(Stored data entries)

● ● ● ● ● ● ●

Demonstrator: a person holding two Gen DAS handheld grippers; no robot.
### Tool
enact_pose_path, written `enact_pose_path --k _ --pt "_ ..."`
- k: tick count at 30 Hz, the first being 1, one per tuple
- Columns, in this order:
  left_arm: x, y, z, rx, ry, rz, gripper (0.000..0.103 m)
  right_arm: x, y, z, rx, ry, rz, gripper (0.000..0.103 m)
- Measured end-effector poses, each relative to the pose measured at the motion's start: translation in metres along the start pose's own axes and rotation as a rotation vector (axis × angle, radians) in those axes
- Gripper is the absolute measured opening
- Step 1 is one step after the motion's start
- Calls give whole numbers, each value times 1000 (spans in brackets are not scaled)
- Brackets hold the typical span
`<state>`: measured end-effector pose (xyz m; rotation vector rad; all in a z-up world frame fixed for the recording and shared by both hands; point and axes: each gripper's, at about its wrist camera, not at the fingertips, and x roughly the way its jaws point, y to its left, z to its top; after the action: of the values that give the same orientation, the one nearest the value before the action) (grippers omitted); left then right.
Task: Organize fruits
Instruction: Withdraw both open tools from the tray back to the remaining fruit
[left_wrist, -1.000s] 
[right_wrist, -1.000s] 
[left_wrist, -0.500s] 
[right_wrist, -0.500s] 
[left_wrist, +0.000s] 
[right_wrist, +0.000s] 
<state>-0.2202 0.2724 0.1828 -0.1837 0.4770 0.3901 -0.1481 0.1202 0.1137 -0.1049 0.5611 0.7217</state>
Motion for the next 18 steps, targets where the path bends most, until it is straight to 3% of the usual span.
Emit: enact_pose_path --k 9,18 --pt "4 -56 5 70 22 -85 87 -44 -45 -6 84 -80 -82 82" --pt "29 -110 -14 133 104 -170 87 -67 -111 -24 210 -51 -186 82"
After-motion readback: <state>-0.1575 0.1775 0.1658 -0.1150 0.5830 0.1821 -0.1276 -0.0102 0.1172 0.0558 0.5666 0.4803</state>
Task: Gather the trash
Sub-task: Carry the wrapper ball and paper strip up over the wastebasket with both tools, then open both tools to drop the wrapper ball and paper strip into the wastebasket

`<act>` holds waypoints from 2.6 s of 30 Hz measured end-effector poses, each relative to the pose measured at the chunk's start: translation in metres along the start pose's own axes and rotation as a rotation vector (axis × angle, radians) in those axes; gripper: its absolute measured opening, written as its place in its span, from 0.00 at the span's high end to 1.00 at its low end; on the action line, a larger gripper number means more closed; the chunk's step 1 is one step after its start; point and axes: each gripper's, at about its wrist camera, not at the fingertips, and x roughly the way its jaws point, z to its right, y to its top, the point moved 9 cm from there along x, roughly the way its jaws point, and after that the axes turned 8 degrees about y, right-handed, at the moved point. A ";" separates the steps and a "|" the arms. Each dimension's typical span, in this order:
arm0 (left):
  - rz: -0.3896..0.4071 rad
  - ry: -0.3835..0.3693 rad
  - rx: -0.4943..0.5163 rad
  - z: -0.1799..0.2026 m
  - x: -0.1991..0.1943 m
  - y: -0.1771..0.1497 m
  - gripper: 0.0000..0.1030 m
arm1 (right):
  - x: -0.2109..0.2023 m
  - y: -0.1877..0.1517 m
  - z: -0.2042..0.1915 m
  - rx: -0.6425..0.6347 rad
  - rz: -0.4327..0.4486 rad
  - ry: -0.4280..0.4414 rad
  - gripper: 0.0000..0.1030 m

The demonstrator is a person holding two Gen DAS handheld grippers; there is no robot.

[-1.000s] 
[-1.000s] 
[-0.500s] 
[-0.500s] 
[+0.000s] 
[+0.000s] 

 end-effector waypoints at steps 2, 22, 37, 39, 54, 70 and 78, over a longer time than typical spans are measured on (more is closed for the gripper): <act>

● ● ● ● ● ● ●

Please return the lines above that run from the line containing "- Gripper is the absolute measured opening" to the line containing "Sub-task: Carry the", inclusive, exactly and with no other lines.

- Gripper is the absolute measured opening
- Step 1 is one step after the motion's start
- Calls give whole numbers, each value times 1000 (spans in brackets are not scaled)
- Brackets hold the typical span
`<state>`: measured end-effector pose (xyz m; rotation vector rad; all in a z-up world frame fixed for the recording and shared by both hands; point and axes: each gripper's, at about its wrist camera, not at the fingertips, and x roughly the way its jaws point, y to its left, z to its top; after the action: of the values that give the same orientation, the one nearest the value before the action) (grippers omitted); left then right.
Task: Organize fruits
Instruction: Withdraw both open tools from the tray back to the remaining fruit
[left_wrist, -1.000s] 
[right_wrist, -1.000s] 
[left_wrist, -0.500s] 
[right_wrist, -0.500s] 
[left_wrist, +0.000s] 
[right_wrist, +0.000s] 
<state>-0.2202 0.2724 0.1828 -0.1837 0.4770 0.3901 -0.1481 0.1202 0.1137 -0.1049 0.5611 0.7217</state>
Motion for the next 18 steps, targets where the path bends most, until it is straight to 3% of the usual span.
Emit: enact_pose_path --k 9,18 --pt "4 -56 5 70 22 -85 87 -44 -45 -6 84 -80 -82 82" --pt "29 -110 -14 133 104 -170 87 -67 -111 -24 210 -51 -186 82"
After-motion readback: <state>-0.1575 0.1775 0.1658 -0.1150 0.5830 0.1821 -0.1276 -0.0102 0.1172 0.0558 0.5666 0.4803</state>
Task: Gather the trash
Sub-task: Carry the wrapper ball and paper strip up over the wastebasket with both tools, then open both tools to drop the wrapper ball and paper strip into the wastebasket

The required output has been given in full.